Traceback (most recent call last):
  File "textwrap.isnt.stable.py", line 24, in <module>
    assert wrapped == wrapped2
AssertionError
msg342825 - (view) Author: Cheryl Sabella (cheryl.sabella) * (Python committer) Date: 2019-05-18 23:52
@larry, it looks like this was close to being merged pending some review comments by Serhiy.  Although this is considered a bug and not a new feature, it might be nice to try to get this in for 3.8.  Thanks!
msg378248 - (view) Author: Julien Palard (mdk) * (Python committer) Date: 2020-10-08 13:20
Could be "related" to https://bugs.python.org/issue41975.
msg398726 - (view) Author: Andrei Kulakov (andrei.avk) * (Python triager) Date: 2021-08-02 06:01
This issue is due to *drop_whitespace* arg being True by default.

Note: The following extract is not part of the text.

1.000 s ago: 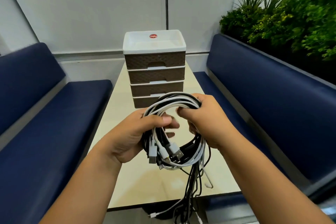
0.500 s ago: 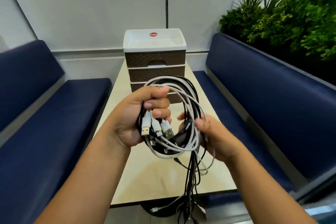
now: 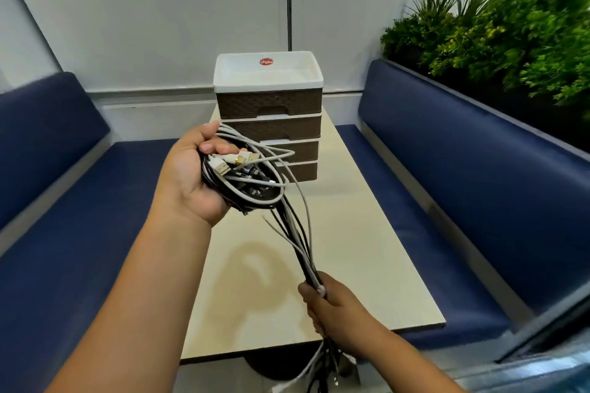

Documentation states that *drop_whitespace* applies after wrapping, so the fix in the PR would break that promise because, as far as I understand, it applies the wrapping after *drop_whitespace*. (Irit's comment on the PR refers to this).

I feel like the behaviour in the PR is more logical and probably what most users would prefer and need in most cases. But it's a backwards compatibility change of behaviour that's not buggy.

'foo                  bar'
# wrap for width=10
['foo','bar']  # current behaviour
['foo bar']    # more intuitive wrapping to width=10

As I was looking at this, I thought that wrapping with drop_whitespace=False would surely be stable. Not so!

It looks like the logic assumes that \n needs to be replaced by a space for cases like 'foo\nbar', which makes sense because otherwise two words would be joined together. But with drop_whitespace=False, repeated fill() calls will keep replacing \n with a space and then adding a new \n to split lines again:

      original: 'xxxx xxxx xxxx xxxx xxxx.  xxxx'
       wrapped: 'xxxx xxxx xxxx xxxx xxxx.  \nxxxx'
 wrapped twice: 'xxxx xxxx xxxx xxxx xxxx.   \nxxxx'
wrapped thrice: 'xxxx xxxx xxxx xxxx xxxx.    \nxxxx'

Further, a newline with a nearby space within the requested width will be converted to two spaces:
'a\n b' => 'a  b'

I don't know if the original issue is worth fixing or not, but I think the issue shown above would be good to fix.
msg398836 - (view) Author: Andrei Kulakov (andrei.avk) * (Python triager) Date: 2021-08-03 16:04
I think fix to make `drop_whitespace=False` stable, can be as simple as adding two lines in `_munge_whitespace()`:

+            text = re.sub(r' \n', ' ', text)
+            text = re.sub(r'\n ', ' ', text)
             text = text.translate(self.unicode_whitespace_trans)

The perf impact is not small though, 12% :

2892 (~/opensource/cpython) % ./python.exe -mtimeit 'import textwrap' 'textwrap.wrap("abc foo\nbar baz", 5)'              --INS--
5000 loops, best of 5: 60.2 usec per loop

2893 (~/opensource/cpython) % r                                                                                           --INS--
./python.exe -mtimeit 'import textwrap' 'textwrap.wrap("abc foo\nbar baz", 5)'
5000 loops, best of 5: 52.9 usec per loop


I don't know if it's worth doing, but if yes, the options are:

 - just add this change for drop_whitespace=False, which is not the default, so perf regression will not affect default usage of wrap.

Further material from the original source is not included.